Seeking Goodness
May 15, 2024
Before I moved to Dallas, I practiced a rhythm of traveling an hour and fifteen minutes to a small town in Southern California. I started the morning at a café of succulent art, enjoying a cappuccino amidst a botanical beauty. Then I walked through the quaint, artistic downtown to a center where I had sandwich and an artisan latte on a second-floor balcony, overlooking a green courtyard where I often saw children playing and teenagers reading their Bibles while a street musician sang praise music.

Afterwards, I went downstairs to a local gallery. I sat on a bench perfectly placed for contemplation in front of a wall of inspiring art. Lastly, I strolled a few blocks to the beach. I sat on a bench located on a terrace looking out to the waters before I walked on the shore, talking to God along a glimmering, sunlit sea. This was a taste of goodness.
I think we seek goodness. Existing and surviving is not enough. Our souls yearn for goodness. King David, facing a context of animosity, focused on whom God is and set his sight, “I remain confident of this: I will see the goodness of the Lord in the land of the living.” (Psa. 27:13 ESV) Goodness does not yield a state of death, decay, and destitution. Goodness yields life – true, abundant life. The question is understanding what produces goodness and how to achieve it.
Goodness bears wholeness, harmony, peace (shalom), and beauty. If the opposite conditions were true – destructiveness and fragmentation, disharmony and imbalance, anxiety and terror, ugliness and dreadfulness – there could not be goodness. In the end, goodness equates to flourishing.
Goodness is brought about by God’s love and providence, even in strained and difficult times. His benevolence, grace, and mercy produce goodness. Goodness is brought about by justice and morality. God’s laws and commandments preserve goodness, in the same way that a structured routine for a child nurtures a healthy mind and spirit. Morality protects and fosters goodness. Goodness is brought about by hope and vision for the future, not despair for tomorrow. Goodness is brought about by purpose and meaningfulness, emptiness and vanity.
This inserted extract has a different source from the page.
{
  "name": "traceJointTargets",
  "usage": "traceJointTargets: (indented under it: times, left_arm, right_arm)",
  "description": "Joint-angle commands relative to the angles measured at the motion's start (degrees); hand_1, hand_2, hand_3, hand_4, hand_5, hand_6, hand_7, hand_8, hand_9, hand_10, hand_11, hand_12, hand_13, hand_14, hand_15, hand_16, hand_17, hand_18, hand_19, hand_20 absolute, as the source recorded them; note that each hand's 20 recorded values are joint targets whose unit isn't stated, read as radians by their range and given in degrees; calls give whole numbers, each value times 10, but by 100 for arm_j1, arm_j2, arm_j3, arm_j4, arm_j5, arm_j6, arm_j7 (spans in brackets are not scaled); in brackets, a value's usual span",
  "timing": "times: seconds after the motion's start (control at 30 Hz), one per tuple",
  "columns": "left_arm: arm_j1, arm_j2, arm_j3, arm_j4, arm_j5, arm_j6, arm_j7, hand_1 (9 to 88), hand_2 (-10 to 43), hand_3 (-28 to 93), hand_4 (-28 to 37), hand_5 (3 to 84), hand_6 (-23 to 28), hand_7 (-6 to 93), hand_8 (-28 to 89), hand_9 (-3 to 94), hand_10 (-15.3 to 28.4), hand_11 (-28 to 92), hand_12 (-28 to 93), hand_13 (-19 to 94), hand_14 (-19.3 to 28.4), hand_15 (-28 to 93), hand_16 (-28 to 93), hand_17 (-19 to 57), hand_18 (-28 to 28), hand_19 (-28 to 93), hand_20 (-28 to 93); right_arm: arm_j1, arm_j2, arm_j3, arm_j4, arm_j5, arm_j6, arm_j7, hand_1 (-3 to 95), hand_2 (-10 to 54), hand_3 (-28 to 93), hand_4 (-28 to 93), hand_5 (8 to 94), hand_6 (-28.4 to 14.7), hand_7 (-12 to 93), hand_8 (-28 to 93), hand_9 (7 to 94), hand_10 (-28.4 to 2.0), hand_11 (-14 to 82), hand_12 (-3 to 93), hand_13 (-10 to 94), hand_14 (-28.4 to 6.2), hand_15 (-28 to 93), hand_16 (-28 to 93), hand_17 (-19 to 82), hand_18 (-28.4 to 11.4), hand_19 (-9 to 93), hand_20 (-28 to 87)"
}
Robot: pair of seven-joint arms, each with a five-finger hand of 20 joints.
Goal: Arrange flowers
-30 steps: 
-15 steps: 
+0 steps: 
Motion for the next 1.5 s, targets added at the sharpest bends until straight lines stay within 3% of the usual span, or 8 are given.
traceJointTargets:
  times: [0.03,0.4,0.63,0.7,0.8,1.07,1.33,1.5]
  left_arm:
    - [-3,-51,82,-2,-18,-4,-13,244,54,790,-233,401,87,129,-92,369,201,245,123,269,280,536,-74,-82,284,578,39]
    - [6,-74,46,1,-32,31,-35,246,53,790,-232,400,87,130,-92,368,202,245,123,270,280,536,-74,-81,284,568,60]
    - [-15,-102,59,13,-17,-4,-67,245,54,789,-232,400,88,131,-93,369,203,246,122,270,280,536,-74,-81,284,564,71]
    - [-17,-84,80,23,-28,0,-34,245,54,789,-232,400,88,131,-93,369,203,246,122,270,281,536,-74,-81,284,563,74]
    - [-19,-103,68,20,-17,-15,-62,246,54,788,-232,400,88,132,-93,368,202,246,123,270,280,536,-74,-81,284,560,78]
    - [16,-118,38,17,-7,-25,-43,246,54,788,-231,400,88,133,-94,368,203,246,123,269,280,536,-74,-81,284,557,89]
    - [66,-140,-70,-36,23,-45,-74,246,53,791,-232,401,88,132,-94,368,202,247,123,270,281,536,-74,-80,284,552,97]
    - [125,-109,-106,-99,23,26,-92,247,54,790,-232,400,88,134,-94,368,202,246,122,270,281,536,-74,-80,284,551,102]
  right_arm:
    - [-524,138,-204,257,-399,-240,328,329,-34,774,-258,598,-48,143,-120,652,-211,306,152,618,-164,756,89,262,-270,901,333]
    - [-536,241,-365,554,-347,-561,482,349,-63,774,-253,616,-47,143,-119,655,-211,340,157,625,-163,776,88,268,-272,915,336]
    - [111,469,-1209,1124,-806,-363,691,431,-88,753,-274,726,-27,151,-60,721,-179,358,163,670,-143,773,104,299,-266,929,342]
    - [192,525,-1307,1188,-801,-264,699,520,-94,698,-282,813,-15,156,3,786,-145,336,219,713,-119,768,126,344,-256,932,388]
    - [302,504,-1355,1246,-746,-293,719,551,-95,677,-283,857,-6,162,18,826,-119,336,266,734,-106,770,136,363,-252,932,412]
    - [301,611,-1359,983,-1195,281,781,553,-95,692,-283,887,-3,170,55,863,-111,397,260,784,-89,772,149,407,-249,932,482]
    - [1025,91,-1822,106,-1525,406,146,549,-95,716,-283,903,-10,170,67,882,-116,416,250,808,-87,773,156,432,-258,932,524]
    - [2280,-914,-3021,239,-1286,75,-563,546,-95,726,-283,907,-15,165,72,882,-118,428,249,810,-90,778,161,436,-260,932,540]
When David faced his challenges, he oriented himself toward a goodness from God that produces flourishing. This is the narrative he aligns with and the direction he heads towards, not destruction but flourishing.
As artists, accountants, engineers, teachers, and parents, we are called to participate in a narrative of goodness by embracing a perspective of it with faith and by producing it in our pursuits and daily lives. To be beauty-makers and truth-seekers in the world is to be goodness-producers. Do we contribute to goodness or cause the opposite? Do we live in congruence with goodness?